§ What the task requires: Transcribe every entry verbatim; omit pictures.

§ Data for analysis:
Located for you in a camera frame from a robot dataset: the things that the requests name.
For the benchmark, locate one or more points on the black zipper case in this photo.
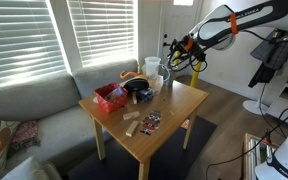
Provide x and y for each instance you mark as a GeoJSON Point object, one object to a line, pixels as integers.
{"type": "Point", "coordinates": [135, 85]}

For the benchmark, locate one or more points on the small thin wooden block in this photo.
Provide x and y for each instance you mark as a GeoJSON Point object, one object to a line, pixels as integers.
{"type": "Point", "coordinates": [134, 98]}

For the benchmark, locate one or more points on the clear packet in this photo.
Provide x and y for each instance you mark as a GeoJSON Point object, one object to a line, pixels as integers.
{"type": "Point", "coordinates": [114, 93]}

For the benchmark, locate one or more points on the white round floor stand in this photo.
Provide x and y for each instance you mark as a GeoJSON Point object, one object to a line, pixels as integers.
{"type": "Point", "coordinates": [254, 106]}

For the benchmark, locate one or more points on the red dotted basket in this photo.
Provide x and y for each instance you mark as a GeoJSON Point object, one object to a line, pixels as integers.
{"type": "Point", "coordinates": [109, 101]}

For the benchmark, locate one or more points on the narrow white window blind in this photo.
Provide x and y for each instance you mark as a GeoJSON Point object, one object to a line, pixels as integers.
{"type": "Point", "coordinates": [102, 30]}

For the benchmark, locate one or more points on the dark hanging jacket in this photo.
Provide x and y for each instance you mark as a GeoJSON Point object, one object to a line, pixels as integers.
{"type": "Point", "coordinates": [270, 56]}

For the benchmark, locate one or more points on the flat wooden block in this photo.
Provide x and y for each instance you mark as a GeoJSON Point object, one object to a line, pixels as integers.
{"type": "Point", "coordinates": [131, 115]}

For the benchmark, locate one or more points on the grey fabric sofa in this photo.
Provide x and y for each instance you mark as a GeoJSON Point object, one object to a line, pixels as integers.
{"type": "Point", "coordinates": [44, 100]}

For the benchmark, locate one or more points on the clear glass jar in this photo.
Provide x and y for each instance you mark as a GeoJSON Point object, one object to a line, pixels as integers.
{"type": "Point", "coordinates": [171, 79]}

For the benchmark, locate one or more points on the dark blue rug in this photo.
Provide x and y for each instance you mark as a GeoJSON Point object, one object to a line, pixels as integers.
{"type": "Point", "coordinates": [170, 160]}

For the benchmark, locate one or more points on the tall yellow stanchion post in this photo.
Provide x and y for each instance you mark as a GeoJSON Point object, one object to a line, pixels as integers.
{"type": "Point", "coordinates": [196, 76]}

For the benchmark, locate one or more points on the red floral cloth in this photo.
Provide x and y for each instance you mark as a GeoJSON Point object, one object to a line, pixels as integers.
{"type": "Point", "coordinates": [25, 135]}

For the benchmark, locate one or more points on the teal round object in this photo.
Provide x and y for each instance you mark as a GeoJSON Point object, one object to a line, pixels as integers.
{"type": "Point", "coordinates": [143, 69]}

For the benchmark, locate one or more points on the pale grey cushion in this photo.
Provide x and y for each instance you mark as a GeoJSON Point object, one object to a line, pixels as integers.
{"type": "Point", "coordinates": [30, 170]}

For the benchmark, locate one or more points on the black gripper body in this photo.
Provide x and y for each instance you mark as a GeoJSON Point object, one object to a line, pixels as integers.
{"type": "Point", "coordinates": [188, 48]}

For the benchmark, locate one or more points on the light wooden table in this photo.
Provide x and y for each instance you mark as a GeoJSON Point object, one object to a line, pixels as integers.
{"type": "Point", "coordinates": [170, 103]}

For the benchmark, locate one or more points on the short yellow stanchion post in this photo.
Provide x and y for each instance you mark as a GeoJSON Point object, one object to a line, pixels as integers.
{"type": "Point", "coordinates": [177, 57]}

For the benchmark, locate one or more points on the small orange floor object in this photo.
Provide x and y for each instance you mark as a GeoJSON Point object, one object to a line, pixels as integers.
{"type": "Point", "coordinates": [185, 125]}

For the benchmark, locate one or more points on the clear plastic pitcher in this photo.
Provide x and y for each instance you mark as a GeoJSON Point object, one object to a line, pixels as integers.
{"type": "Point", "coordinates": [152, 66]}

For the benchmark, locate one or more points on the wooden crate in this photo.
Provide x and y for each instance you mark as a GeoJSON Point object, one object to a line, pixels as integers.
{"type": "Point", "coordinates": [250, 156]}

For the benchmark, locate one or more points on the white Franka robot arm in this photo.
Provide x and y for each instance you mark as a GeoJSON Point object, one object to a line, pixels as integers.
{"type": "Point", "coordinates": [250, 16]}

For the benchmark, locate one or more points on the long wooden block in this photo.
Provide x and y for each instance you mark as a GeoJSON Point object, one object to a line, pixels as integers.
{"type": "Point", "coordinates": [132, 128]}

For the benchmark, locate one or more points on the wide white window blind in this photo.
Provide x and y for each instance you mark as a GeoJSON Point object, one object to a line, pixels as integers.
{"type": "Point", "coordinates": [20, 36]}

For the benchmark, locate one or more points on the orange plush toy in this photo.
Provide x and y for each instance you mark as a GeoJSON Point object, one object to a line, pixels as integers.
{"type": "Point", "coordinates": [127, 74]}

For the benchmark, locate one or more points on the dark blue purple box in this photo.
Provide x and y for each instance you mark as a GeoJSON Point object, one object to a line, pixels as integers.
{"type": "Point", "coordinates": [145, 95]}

§ Completed exercise:
Located for you in a camera frame from a robot dataset: the things that the requests name.
For the benchmark, locate one or more points on the black zipper case in this photo.
Provide x and y for each instance you mark as a GeoJSON Point object, one object to a line, pixels as integers.
{"type": "Point", "coordinates": [135, 85]}

For the benchmark, locate one or more points on the small thin wooden block in this photo.
Provide x and y for each instance you mark as a GeoJSON Point object, one object to a line, pixels as integers.
{"type": "Point", "coordinates": [134, 98]}

For the benchmark, locate one or more points on the clear packet in this photo.
Provide x and y for each instance you mark as a GeoJSON Point object, one object to a line, pixels as integers.
{"type": "Point", "coordinates": [114, 93]}

For the benchmark, locate one or more points on the white round floor stand in this photo.
Provide x and y for each instance you mark as a GeoJSON Point object, one object to a line, pixels as integers.
{"type": "Point", "coordinates": [254, 106]}

For the benchmark, locate one or more points on the red dotted basket in this photo.
Provide x and y for each instance you mark as a GeoJSON Point object, one object to a line, pixels as integers.
{"type": "Point", "coordinates": [109, 101]}

For the benchmark, locate one or more points on the narrow white window blind in this photo.
Provide x and y for each instance you mark as a GeoJSON Point object, one object to a line, pixels as integers.
{"type": "Point", "coordinates": [102, 30]}

For the benchmark, locate one or more points on the dark hanging jacket in this photo.
Provide x and y for each instance you mark as a GeoJSON Point object, one object to a line, pixels as integers.
{"type": "Point", "coordinates": [270, 56]}

For the benchmark, locate one or more points on the flat wooden block in this photo.
Provide x and y for each instance you mark as a GeoJSON Point object, one object to a line, pixels as integers.
{"type": "Point", "coordinates": [131, 115]}

For the benchmark, locate one or more points on the grey fabric sofa in this photo.
Provide x and y for each instance you mark as a GeoJSON Point object, one object to a line, pixels as integers.
{"type": "Point", "coordinates": [44, 100]}

For the benchmark, locate one or more points on the clear glass jar in this photo.
Provide x and y for each instance you mark as a GeoJSON Point object, one object to a line, pixels as integers.
{"type": "Point", "coordinates": [171, 79]}

For the benchmark, locate one or more points on the dark blue rug in this photo.
Provide x and y for each instance you mark as a GeoJSON Point object, one object to a line, pixels as integers.
{"type": "Point", "coordinates": [170, 160]}

For the benchmark, locate one or more points on the tall yellow stanchion post in this photo.
Provide x and y for each instance you mark as a GeoJSON Point object, one object to a line, pixels as integers.
{"type": "Point", "coordinates": [196, 76]}

For the benchmark, locate one or more points on the red floral cloth in this photo.
Provide x and y for each instance you mark as a GeoJSON Point object, one object to a line, pixels as integers.
{"type": "Point", "coordinates": [25, 135]}

For the benchmark, locate one or more points on the teal round object in this photo.
Provide x and y for each instance you mark as a GeoJSON Point object, one object to a line, pixels as integers.
{"type": "Point", "coordinates": [143, 69]}

For the benchmark, locate one or more points on the pale grey cushion in this photo.
Provide x and y for each instance you mark as a GeoJSON Point object, one object to a line, pixels as integers.
{"type": "Point", "coordinates": [30, 170]}

For the benchmark, locate one or more points on the black gripper body in this photo.
Provide x and y for each instance you mark as a GeoJSON Point object, one object to a line, pixels as integers.
{"type": "Point", "coordinates": [188, 48]}

For the benchmark, locate one or more points on the light wooden table in this photo.
Provide x and y for each instance you mark as a GeoJSON Point object, one object to a line, pixels as integers.
{"type": "Point", "coordinates": [170, 103]}

For the benchmark, locate one or more points on the short yellow stanchion post in this photo.
Provide x and y for each instance you mark as a GeoJSON Point object, one object to a line, pixels as integers.
{"type": "Point", "coordinates": [177, 57]}

For the benchmark, locate one or more points on the small orange floor object in this photo.
Provide x and y for each instance you mark as a GeoJSON Point object, one object to a line, pixels as integers.
{"type": "Point", "coordinates": [185, 125]}

For the benchmark, locate one or more points on the clear plastic pitcher in this photo.
Provide x and y for each instance you mark as a GeoJSON Point object, one object to a line, pixels as integers.
{"type": "Point", "coordinates": [152, 66]}

For the benchmark, locate one or more points on the wooden crate in this photo.
Provide x and y for each instance you mark as a GeoJSON Point object, one object to a line, pixels as integers.
{"type": "Point", "coordinates": [250, 156]}

For the benchmark, locate one or more points on the white Franka robot arm in this photo.
Provide x and y for each instance you mark as a GeoJSON Point object, one object to a line, pixels as integers.
{"type": "Point", "coordinates": [250, 16]}

For the benchmark, locate one or more points on the long wooden block in this photo.
Provide x and y for each instance you mark as a GeoJSON Point object, one object to a line, pixels as integers.
{"type": "Point", "coordinates": [132, 128]}

For the benchmark, locate one or more points on the wide white window blind in this photo.
Provide x and y for each instance you mark as a GeoJSON Point object, one object to a line, pixels as integers.
{"type": "Point", "coordinates": [20, 36]}

For the benchmark, locate one or more points on the orange plush toy in this photo.
Provide x and y for each instance you mark as a GeoJSON Point object, one object to a line, pixels as integers.
{"type": "Point", "coordinates": [127, 74]}

For the benchmark, locate one or more points on the dark blue purple box in this photo.
Provide x and y for each instance you mark as a GeoJSON Point object, one object to a line, pixels as integers.
{"type": "Point", "coordinates": [145, 95]}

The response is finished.